Perquisition de Nexo en Bulgarie : 300 personnes déployées durant l’opération

Publié le 12 janvier 2023 à 18:38

par Vincent Maire

Source : Reuters

La plateforme de cryptomonnaies Nexo a subi une perquisition des autorités bulgares, dans ses différents locaux à Sofia. Cette opération porte sur des soupçons liés à du blanchiment d’argent.
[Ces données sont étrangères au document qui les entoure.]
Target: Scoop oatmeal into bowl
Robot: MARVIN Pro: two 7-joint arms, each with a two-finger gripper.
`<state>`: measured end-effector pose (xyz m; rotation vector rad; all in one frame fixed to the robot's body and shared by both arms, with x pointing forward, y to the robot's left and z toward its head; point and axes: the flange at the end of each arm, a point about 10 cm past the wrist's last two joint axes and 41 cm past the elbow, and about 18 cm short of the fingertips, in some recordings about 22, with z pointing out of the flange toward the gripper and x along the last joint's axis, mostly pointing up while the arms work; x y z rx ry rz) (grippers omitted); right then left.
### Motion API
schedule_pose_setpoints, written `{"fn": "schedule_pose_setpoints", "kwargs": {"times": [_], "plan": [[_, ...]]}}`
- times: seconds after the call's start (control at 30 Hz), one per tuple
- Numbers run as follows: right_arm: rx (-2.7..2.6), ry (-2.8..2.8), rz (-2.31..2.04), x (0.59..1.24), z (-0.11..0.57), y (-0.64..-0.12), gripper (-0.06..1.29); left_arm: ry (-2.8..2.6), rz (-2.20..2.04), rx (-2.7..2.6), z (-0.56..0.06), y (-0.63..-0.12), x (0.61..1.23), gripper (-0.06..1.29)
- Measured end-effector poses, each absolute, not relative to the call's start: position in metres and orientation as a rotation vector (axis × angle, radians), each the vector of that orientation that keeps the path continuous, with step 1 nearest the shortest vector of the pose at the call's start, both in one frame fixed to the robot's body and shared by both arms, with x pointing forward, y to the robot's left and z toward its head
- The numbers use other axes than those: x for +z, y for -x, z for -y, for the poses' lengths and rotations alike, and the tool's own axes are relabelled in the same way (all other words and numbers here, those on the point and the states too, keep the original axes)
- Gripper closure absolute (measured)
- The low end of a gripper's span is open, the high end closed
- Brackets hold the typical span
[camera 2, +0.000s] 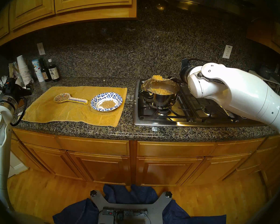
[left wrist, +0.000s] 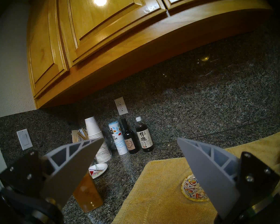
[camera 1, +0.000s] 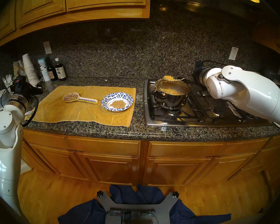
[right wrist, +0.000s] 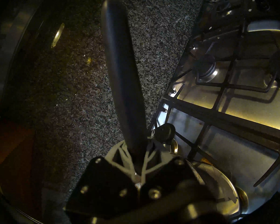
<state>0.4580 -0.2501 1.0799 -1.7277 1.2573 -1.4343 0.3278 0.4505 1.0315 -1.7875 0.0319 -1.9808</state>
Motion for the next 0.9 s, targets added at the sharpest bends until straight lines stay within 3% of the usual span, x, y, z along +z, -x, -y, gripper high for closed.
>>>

Une perquisition chez l’exchange de cryptomonnaies Nexo

Aujourd’hui, la police bulgare a mené une perquisition dans les locaux de Nexo à Sofia. Après les faillites de Voyager, Celsius ou encore BlockFi, la plateforme est l’un des derniers grands acteurs centralisés permettant le prêt et l’emprunt de cryptomonnaies.

Cette perquisition s’inscrit dans le cadre d’une enquête portant sur des soupçons de blanchiment d’argent et autres délits fiscaux. En réalité, ce sont quinze sites qui ont reçu la visite des autorités dans la capitale bulgare. C’est une opération d’envergure qui a mobilisé 300 policiers, enquêteurs et agents de sécurité.

Siyka Mileva, la porte-parole du bureau du procureur, a commenté les faits, rappelant l’origine bulgare de Nexo :

« À Sofia, des mesures actives sont prises dans le cadre d’une enquête préliminaire visant à neutraliser une activité criminelle illégale du prêteur de crypto Nexo. Il a été établi que les principaux responsables de la plateforme internationale sont des citoyens bulgares et que les principales activités se déroulent depuis le territoire bulgare. »

Nexo se défend des accusations

Pour le moment, rien ne permet de juger de l’intégrité de Nexo. Les seules informations concrètes quant à l’affaire traitent d’une personne ayant transféré des fonds depuis la plateforme, et qui est officiellement accusée d’avoir financé des activités terroristes. Les détails s’arrêtent toutefois ici, et il n’est pas précisé si lesdits transferts en tant que tels sont de nature illégale ou non.

Dans un thread Twitter, Nexo a défendu son intégrité, et a même vanté ses compétences en matière de lutte contre le blanchiment d’argent et financement du terrorisme (LCB/FT). La plateforme avance ainsi ne faire aucun compromis, et qu’elle a déjà refusé des affaires litigieuses au fil des ans :

Nexo va même plus loin, en pointant la corruption bulgare et l’agressivité des régulateurs mondiaux après la révélation au grand jour des activités criminelles de FTX :

« Malheureusement, avec la récente répression réglementaire dans la crypto, certains régulateurs ont récemment adopté l’approche “frapper d’abord, questionner ensuite”. Dans les pays corrompus, cela frôle le racket, mais cela aussi passera. Nous coopérons toujours avec les autorités compétentes et les régulateurs, et nous espérons que nous aurons des nouvelles passionnantes dans les semaines à venir. »

Quelle que soit la finalité de cette histoire quant aux potentielles fautes commises ou non par Nexo, la réalité montre que les régulateurs sont effectivement à cran. Cela se ressent également en France, avec un vote décisif qui aura lieu le 24 janvier à l’Assemblée nationale, et qui menace la compétitivité des acteurs locaux.